By Song Jung-a in Seoul
http://www.ft.com/cms/s/0/0572e31c-10d0-11dd-b8d6-0000779fd2ac.html
Published: April 23 2008 03:00 | Last updated: April 23 2008 03:00
Samsung, South Korea’s largest conglomerate, suffered the biggest upheaval in its corporate history yesterday when four of its top executives, including the chairman, suddenly resigned after a year of allegations of financial wrongdoing.
Lee Kun-hee, group chairman, said he would take “full responsibility” for his indictment last week for tax evasion and breach of trust by resigning immediately.
“I will step down from the Samsung chairmanship today,” Mr Lee, 66, said in a televised speech. “I am saddened as there is still much to do and a long way to go, but I am leaving with all the faults of the past.”
The decision is unprecedented in corporate Korea, where tycoons usually continue to run business groups even after being convicted of serious white-collar crimes. It comes as Samsung faces rising competition from emerging Chinese rivals.

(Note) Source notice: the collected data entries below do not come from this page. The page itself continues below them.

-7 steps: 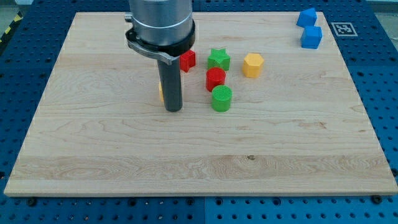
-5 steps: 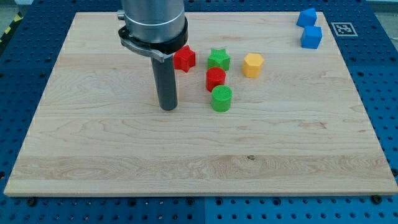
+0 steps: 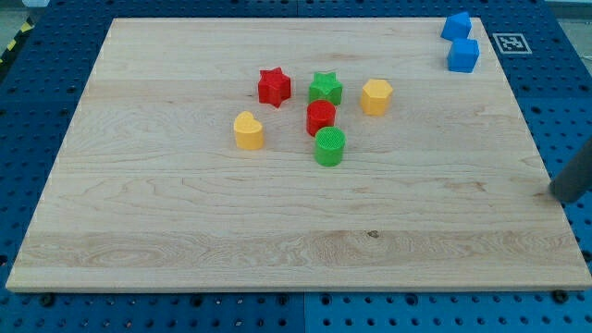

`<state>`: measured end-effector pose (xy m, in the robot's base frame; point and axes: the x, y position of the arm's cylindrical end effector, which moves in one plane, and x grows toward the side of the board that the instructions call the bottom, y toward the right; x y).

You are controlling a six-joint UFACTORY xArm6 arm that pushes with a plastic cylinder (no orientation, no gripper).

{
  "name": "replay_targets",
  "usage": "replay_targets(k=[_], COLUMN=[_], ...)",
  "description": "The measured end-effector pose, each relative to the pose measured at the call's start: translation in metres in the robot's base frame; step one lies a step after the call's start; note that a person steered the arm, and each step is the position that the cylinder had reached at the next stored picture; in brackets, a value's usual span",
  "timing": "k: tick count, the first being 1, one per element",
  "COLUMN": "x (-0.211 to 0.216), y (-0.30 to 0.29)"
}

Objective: Nudge the blue triangle left a bit

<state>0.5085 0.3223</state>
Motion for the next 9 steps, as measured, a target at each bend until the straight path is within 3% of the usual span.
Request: replay_targets(k=[1, 2, 3, 5, 7, 9], x=[-0.040, -0.116, -0.202, -0.305, -0.298, -0.251], y=[0.023, 0.022, 0.012, -0.031, -0.047, -0.048])
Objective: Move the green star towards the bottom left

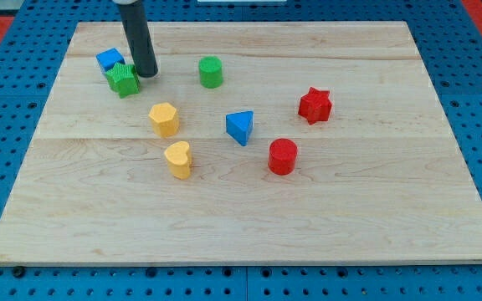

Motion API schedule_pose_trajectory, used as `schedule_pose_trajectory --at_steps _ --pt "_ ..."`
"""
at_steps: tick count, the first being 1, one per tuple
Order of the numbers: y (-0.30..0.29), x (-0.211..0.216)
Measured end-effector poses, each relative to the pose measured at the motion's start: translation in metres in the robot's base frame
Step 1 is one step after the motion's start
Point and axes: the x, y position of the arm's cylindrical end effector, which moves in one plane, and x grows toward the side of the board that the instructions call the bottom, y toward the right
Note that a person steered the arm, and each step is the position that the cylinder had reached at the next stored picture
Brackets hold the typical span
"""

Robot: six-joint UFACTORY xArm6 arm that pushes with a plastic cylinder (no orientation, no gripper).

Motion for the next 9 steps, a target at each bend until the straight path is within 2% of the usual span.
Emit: schedule_pose_trajectory --at_steps 2,4,6,9 --pt "-0.020 0.008" --pt "-0.053 0.051" --pt "-0.057 0.099" --pt "-0.077 0.140"
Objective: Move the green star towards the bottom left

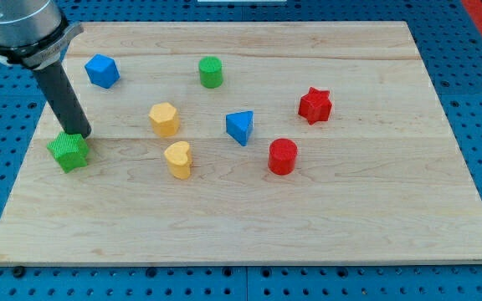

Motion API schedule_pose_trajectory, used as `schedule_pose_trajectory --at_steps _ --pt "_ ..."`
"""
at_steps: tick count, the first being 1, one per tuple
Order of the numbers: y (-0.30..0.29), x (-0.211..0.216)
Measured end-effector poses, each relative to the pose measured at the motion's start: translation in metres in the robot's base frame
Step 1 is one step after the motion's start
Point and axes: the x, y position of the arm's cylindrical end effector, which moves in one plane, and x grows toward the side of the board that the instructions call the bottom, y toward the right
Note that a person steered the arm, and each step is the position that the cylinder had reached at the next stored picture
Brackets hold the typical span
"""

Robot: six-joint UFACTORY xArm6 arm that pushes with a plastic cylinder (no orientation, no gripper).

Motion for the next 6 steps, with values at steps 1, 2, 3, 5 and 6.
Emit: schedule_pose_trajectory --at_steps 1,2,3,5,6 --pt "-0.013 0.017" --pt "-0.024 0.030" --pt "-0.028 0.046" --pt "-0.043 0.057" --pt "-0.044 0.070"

With no replacement named, there is a power vacuum at the top of Korea’s biggest chaebol, a $150bn family-run conglomerate with business units involved in everything from shipbuilding and electronics to credit cards and hotels.

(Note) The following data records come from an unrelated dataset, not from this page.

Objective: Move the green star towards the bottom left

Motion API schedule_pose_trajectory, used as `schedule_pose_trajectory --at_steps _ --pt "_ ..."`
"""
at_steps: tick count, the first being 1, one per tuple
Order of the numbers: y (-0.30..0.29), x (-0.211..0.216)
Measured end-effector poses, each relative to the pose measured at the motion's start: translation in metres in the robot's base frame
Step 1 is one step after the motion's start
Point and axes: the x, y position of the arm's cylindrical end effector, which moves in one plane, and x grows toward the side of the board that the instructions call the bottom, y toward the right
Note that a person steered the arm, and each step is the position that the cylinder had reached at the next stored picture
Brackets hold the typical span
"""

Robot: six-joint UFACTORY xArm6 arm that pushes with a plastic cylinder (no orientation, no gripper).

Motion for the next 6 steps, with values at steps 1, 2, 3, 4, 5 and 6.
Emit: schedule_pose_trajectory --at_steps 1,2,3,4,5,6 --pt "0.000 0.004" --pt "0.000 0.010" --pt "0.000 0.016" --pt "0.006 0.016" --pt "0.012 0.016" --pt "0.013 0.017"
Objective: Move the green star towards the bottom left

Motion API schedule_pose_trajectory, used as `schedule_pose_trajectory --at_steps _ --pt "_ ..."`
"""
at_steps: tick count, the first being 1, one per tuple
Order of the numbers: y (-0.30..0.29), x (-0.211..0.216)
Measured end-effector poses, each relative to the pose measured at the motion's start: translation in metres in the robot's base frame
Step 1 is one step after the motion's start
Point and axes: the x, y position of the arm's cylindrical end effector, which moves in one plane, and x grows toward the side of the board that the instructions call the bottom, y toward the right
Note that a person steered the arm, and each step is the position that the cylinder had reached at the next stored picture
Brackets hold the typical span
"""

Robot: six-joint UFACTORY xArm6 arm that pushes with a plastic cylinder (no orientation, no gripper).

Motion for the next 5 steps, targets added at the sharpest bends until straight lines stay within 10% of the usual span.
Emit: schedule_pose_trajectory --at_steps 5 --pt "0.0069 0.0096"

Mr Lee had been trying to pass group control to his son, Lee Jae-yong, who yesterday resigned as chief customer officer of flagship Samsung Electronics, although he will continue working for the company. The chairman’s top lieutenant, vice-chairman Lee Hak-soo, and the group’s president, Kim In-joo, will step down within two months.

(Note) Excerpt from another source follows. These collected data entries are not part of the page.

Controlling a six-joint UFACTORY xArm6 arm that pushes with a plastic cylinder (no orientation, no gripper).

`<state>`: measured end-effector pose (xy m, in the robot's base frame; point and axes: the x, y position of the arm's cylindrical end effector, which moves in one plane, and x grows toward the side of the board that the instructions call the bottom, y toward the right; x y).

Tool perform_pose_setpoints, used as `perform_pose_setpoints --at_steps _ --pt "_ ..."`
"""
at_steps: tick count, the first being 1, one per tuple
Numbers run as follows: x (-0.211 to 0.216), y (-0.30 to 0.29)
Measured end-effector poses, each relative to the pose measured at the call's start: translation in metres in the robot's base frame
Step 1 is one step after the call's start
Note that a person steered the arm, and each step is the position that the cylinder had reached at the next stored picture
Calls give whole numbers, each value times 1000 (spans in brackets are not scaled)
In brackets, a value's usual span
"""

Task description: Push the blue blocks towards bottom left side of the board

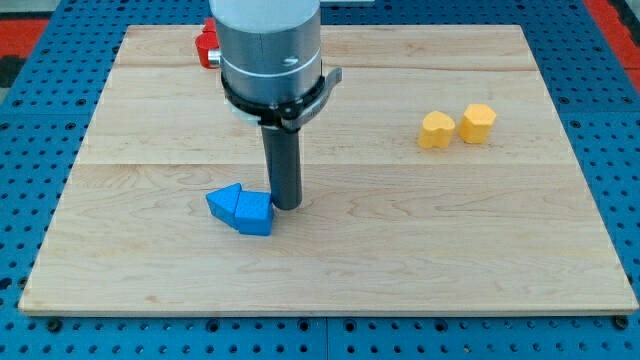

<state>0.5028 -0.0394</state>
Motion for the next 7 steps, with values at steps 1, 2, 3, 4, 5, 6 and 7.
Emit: perform_pose_setpoints --at_steps 1,2,3,4,5,6,7 --pt "30 20" --pt "63 47" --pt "43 26" --pt "16 -22" --pt "-17 -47" --pt "-30 -71" --pt "-4 -98"
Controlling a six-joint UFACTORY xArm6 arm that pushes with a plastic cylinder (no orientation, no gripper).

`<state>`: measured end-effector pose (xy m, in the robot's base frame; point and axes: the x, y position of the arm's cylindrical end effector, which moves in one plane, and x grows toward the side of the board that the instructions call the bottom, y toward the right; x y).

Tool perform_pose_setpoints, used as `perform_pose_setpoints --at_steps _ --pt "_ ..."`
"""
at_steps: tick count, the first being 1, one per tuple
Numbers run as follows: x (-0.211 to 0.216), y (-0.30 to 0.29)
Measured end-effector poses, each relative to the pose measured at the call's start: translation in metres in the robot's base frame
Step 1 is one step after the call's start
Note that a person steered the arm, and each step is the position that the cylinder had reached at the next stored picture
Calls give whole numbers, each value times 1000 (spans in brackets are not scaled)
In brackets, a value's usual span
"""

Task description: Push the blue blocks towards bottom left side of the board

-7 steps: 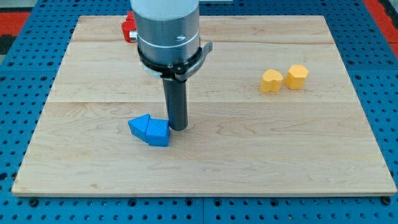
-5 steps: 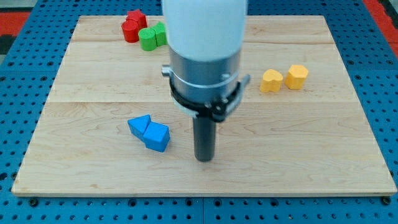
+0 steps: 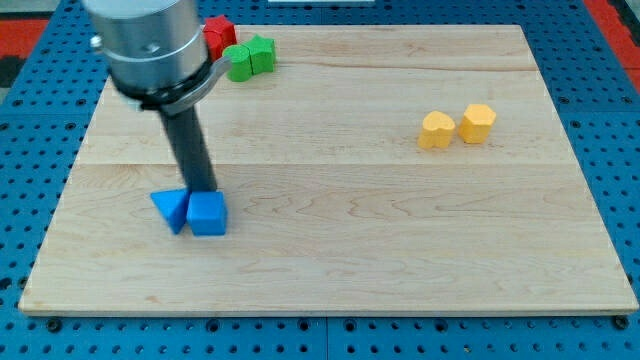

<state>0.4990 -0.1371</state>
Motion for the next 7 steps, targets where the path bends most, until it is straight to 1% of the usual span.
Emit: perform_pose_setpoints --at_steps 1,2,3,4,5,6,7 --pt "19 -21" --pt "12 -43" --pt "16 -32" --pt "-9 56" --pt "28 90" --pt "44 59" --pt "42 -4"
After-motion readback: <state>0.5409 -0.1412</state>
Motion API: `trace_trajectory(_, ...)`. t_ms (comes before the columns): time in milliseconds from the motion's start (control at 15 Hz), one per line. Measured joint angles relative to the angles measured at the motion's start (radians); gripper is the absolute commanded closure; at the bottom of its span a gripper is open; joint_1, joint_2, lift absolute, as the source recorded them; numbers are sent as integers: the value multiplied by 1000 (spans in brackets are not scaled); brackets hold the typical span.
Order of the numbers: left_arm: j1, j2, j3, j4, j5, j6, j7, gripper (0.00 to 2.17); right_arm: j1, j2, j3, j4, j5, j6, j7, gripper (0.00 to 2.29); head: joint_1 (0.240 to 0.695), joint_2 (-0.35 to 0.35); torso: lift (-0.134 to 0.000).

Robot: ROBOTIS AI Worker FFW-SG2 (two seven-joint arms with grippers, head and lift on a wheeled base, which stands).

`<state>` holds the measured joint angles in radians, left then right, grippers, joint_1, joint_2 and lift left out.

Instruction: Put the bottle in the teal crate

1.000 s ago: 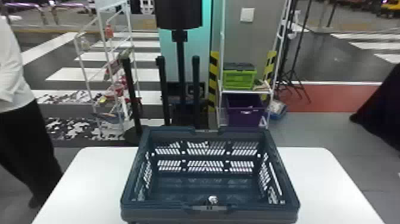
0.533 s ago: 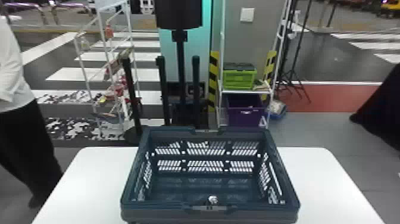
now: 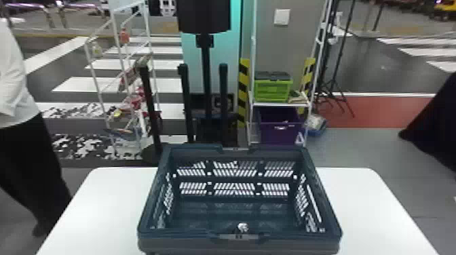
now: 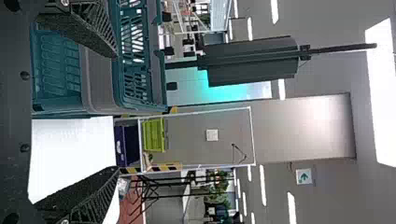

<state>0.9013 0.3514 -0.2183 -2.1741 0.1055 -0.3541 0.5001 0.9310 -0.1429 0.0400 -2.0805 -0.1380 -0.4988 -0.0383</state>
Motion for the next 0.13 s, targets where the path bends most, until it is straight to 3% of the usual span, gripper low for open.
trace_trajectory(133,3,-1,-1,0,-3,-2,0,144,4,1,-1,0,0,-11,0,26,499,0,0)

The chairman’s wife, Hong Ra-hee, accused of buying expensive artworks with Samsung’s secret funds, quit as head of Samsung’s Leeum art gallery yesterday.
Samsung will be run by “professional managers”, the group said. Lee Soo-bin, the chairman of Samsung Life Insurance, will represent Samsung for external relations. The group said there would be no replacement for chairman Lee on the business side.
The upheaval comes after Samsung’s former chief lawyer made allegations of widespread financial improprieties at the group, becoming Korea’s first whistleblower.
After months of investigating, a special prosecutor last week concluded that Mr Lee, the chairman, had breached his financial duty by letting his children buy bonds of Samsung’s affiliates through irregular financial transactions, incurring losses at the companies.
He found Samsung managed about Won4,500bn ($4.5bn) in borrowed-name accounts, and that Mr Lee had evaded Won112.8bn of income taxes.
Nine other Samsung executives were indicted on various charges. Mr Lee was cleared of more serious allegations that he was involved in Samsung Group’s efforts to bribe the country’s powerful figures including politicians, government officials and prosecutors.
The affair coincides with the global market turmoil threatening Korea’s export-dependent economy and is likely to alarm the new government of President Lee Myung-bak, who took office two months ago. He pledged to boost growth to 7 per cent, partly by encouraging chaebol such as Samsung to invest and expand.
Samsung Electronics shares yesterday rose 0.2 per cent to Won675,000. Shares in most other companies in the group fell.